Two days shy of six months since an intentionally-set wildfire killed 14 people and destroyed more than 2,000 buildings near Great Smoky Mountains National Park, the iconic Gatlinburg Sky Lift will reopen this Friday.  On November 28th, 2016, Sky Lift employees left the lift running on its auxiliary diesel as they fled the fire, saving the haul rope.  However, the top terminal and some towers were so severely burned that the entire lift needed to be replaced.For 62 years, Boyne Resorts has operated a chairlift on Crockett Mountain and the company chose a Doppelmayr Alpinstar triple chair for its third incarnation.  Previous versions were a Heron double recycled from Sugar Bowl in 1954 and Riblet double brought to Tennessee in 1991.

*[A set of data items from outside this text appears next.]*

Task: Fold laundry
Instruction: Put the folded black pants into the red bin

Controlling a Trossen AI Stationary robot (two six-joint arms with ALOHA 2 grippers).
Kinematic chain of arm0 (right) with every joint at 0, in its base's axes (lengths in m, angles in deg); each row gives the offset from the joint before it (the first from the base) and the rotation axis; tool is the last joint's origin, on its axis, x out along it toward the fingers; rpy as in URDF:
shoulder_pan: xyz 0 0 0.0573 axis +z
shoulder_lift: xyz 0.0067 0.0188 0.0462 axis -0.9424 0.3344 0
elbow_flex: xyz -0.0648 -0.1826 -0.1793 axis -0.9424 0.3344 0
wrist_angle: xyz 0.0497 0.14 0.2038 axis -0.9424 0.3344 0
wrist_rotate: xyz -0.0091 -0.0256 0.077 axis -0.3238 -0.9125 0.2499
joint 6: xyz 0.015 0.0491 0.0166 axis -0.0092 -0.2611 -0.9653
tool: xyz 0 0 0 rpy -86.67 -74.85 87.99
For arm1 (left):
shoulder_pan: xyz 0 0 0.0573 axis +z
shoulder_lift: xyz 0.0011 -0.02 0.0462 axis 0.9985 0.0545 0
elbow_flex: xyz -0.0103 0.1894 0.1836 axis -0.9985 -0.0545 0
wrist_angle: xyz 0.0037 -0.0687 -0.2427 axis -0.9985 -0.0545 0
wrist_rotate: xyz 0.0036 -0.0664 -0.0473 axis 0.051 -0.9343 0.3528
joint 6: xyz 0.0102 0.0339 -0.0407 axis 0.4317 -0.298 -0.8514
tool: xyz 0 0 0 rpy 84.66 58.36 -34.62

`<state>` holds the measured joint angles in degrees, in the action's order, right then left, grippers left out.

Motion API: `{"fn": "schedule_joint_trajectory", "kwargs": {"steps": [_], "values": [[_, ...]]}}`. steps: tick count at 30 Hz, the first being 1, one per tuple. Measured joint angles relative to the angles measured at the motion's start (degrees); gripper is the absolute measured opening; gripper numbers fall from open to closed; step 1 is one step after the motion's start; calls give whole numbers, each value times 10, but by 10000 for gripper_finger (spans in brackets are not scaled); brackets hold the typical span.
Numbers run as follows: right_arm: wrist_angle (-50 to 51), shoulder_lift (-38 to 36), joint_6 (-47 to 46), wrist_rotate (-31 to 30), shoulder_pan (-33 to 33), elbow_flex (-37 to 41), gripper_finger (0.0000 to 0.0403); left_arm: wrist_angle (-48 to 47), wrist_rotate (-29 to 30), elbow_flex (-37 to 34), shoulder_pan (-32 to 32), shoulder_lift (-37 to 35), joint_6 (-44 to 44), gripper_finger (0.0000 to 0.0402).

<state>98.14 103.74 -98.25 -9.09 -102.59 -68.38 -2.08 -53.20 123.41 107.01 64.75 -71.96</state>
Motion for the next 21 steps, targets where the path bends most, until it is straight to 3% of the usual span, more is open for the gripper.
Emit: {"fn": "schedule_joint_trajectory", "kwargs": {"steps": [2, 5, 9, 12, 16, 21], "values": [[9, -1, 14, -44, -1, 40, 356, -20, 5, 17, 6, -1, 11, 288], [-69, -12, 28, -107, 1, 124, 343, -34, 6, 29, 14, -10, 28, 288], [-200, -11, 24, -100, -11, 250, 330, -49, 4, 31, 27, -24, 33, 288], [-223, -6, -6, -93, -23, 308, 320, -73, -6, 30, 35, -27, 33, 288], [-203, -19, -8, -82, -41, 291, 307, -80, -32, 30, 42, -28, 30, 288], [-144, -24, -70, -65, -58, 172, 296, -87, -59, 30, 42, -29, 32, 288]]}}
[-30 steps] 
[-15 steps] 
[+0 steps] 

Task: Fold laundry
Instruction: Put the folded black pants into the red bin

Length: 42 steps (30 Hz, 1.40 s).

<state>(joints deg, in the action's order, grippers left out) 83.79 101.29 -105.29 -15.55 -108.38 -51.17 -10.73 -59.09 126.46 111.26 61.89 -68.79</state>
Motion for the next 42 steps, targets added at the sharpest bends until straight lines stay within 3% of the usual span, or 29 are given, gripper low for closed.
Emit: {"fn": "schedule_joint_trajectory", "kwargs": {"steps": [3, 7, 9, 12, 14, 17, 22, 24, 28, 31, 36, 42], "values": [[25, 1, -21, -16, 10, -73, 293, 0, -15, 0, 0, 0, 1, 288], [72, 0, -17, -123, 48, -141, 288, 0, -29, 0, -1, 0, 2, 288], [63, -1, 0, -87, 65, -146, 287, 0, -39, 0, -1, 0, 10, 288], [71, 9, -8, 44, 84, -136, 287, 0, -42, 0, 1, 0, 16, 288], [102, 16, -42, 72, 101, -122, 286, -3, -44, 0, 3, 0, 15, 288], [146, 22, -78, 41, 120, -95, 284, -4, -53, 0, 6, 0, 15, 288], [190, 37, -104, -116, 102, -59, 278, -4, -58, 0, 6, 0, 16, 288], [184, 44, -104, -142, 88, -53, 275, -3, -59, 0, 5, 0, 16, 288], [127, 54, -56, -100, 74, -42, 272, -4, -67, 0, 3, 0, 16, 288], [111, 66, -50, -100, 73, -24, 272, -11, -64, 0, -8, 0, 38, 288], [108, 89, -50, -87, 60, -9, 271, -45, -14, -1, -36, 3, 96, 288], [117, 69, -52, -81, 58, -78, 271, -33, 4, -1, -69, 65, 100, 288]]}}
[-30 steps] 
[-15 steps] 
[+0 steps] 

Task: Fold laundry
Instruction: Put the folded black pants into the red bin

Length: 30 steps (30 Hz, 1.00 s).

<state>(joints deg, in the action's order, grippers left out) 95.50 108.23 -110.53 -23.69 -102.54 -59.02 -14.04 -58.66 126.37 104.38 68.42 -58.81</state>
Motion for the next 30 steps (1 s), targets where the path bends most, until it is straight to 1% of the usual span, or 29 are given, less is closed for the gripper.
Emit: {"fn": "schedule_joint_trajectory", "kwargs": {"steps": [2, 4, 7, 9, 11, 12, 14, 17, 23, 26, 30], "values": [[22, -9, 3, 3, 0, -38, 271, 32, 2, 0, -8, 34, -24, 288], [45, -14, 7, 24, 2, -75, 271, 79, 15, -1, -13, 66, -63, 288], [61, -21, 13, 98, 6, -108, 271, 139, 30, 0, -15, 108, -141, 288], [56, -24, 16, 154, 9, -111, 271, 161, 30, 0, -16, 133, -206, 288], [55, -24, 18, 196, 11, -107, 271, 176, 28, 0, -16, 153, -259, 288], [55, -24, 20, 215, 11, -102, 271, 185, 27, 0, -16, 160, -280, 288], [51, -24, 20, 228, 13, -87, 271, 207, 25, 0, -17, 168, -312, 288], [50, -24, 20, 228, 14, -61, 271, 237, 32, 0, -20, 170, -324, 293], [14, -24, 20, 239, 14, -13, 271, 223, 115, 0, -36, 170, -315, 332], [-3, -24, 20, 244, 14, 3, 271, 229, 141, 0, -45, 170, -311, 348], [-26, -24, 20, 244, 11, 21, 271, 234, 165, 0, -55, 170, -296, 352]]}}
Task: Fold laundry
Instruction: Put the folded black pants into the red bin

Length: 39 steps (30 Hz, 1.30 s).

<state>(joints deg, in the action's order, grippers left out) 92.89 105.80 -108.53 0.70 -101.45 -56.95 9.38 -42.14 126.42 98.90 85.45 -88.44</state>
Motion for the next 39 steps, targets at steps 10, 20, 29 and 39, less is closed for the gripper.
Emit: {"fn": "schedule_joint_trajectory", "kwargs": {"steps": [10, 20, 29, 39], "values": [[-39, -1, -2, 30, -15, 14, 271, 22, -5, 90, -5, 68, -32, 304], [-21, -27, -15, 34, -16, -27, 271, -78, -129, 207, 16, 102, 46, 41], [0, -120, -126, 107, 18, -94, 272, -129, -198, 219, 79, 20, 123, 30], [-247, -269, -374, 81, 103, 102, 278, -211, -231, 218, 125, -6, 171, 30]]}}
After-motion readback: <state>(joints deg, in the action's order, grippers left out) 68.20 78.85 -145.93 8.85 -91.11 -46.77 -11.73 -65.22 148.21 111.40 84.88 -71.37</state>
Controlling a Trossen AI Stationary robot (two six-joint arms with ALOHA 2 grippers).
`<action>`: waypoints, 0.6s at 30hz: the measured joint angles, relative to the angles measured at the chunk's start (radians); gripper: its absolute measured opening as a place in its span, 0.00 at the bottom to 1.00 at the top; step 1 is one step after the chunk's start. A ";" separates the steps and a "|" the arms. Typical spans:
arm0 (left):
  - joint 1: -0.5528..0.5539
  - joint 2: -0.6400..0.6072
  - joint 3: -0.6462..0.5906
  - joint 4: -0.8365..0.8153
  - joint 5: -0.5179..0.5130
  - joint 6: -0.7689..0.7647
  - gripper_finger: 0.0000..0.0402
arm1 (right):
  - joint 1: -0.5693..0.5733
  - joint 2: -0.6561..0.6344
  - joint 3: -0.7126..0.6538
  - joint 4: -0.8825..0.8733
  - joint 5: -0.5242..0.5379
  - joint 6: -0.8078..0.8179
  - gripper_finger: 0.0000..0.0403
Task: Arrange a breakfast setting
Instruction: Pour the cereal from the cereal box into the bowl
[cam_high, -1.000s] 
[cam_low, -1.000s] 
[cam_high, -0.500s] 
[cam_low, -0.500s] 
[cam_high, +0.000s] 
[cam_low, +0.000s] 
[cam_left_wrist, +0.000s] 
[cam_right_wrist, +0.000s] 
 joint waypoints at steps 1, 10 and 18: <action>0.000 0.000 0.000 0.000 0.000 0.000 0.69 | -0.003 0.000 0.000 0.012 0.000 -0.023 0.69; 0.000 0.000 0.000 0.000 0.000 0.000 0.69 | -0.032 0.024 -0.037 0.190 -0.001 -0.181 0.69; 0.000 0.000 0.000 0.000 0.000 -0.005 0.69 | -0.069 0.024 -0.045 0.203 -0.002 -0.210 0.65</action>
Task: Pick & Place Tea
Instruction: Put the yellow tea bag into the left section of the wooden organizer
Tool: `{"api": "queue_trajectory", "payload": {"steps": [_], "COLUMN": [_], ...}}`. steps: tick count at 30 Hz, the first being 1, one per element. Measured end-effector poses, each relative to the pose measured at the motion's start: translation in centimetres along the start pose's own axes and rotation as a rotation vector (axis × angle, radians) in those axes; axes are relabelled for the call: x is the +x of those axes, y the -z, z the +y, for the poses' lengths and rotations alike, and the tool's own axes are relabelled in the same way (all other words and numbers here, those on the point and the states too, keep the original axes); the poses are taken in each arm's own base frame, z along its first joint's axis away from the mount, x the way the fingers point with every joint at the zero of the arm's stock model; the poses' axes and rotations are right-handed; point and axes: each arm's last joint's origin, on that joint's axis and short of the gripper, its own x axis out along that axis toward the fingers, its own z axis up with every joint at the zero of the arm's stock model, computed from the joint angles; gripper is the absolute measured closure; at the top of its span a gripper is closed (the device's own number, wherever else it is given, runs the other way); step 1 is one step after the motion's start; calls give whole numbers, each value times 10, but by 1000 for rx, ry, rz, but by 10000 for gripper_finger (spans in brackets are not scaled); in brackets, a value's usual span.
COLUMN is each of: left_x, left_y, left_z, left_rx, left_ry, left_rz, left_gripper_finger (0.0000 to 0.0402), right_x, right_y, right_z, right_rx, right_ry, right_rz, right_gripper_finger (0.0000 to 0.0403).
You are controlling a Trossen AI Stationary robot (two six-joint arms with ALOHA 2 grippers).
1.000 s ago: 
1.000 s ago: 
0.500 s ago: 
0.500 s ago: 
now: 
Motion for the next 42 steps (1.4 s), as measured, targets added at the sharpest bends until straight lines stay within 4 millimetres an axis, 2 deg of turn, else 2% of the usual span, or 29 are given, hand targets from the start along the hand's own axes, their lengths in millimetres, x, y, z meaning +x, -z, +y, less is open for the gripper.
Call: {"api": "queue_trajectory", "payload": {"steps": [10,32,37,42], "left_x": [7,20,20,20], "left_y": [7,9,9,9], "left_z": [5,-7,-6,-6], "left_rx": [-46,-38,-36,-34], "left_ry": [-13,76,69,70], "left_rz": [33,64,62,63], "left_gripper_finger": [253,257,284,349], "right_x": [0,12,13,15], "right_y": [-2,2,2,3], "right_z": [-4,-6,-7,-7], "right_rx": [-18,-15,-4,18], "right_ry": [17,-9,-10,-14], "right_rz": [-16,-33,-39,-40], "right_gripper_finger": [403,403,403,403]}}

Boyne Resorts announced construction of the new $2.4 million lift in early February and received its operating permit less than three months later on April 27th.  Doppelmayr and Boyne collaborated to re-create the Sky Lift’s iconic appearance with 11 orange towers and 92 yellow chairs with wooden slats in place of galvanized ones.  Although guests cannot yet get off at the top due to ongoing construction, the new lift is sure to be as popular as it has been for generations.  When Boyne sold and leased-back the Sky Lift operation in 2005, it attracted 400,000 annual visitors and was valued at $19.9 million.  Not bad for a 1,300′ double chair!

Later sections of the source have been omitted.